Radičević left some unfinished work. He left at least one text meriting close attention in any inquiry into Slavic Romantic irony, and the ambitious unfinished poem of 1477 lines, composed in 1849 which featured two titles: Ludi Branko (Branko the Fool) and Bezimena (Unnamed). Seventy-four years later, literary critics Pavle Popović and his brother Bogdan Popović found that in this poetic fragment "there is no poetry whatsoever" and that it "merits no compliment of any kind."

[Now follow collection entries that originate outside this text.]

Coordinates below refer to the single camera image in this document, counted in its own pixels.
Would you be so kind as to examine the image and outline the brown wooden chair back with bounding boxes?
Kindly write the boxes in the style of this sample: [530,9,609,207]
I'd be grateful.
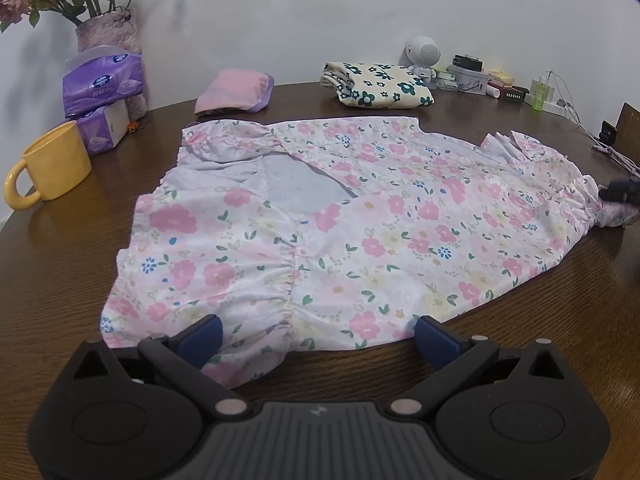
[617,102,640,153]

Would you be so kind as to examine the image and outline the pink floral dress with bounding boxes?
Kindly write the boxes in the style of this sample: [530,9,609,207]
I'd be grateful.
[100,115,640,392]

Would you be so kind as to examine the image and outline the folded pink cloth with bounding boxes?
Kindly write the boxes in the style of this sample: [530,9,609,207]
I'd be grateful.
[194,69,276,116]

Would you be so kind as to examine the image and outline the yellow mug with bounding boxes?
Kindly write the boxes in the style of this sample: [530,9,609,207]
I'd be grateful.
[5,121,92,211]

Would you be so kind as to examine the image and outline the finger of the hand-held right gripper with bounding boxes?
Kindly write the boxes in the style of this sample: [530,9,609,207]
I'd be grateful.
[599,177,640,206]

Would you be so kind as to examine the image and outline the purple tissue pack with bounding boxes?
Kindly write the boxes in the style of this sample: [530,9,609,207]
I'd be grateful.
[62,52,146,118]
[75,100,132,156]

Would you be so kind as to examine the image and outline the small white boxes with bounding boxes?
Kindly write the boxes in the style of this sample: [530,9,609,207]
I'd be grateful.
[432,67,458,92]

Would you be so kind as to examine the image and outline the pink braided cable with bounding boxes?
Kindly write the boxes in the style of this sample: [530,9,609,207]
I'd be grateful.
[591,142,640,173]

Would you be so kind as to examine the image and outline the purple mottled vase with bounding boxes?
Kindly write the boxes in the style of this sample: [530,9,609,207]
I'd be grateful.
[75,7,149,122]

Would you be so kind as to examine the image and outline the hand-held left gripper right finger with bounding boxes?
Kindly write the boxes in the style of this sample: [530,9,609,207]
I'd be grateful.
[387,315,568,418]

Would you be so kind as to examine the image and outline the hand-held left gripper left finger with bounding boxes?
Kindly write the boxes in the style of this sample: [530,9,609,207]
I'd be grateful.
[70,314,252,418]

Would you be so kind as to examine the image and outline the folded cream floral cloth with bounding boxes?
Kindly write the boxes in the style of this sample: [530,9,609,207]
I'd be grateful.
[321,61,435,110]

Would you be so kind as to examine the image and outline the grey tin box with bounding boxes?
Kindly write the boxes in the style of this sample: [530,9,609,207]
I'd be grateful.
[447,65,490,95]

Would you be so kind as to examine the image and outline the white round robot toy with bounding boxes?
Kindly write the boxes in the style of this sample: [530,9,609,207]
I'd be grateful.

He is included in The 100 most prominent Serbs. He influenced future generations of Serbian poets, including Đura Jakšić, Jovan Milenko Grčić and Miloš Crnjanski.

His statue made by Jovan Soldatović and a plaque on his birth house were removed during the 90s from Slavonski Brod. There are ongoing talks to rebuild the statue.

A number of his poems were turned into music.

Branko's Award was founded in 1954 in his honour. It is awarded for the best book of poetry in Serbian, published by authors under the age of 30. Winners include Vasko Popa, Aleksandar Tišma, Duško Trifunović, Tanja Kragujević, Ljubivoje Ršumović, Nina Živančević, Oto Horvat, Ana Ristović among others.

Squares in Zemun and Sremski Karlovci were named after him.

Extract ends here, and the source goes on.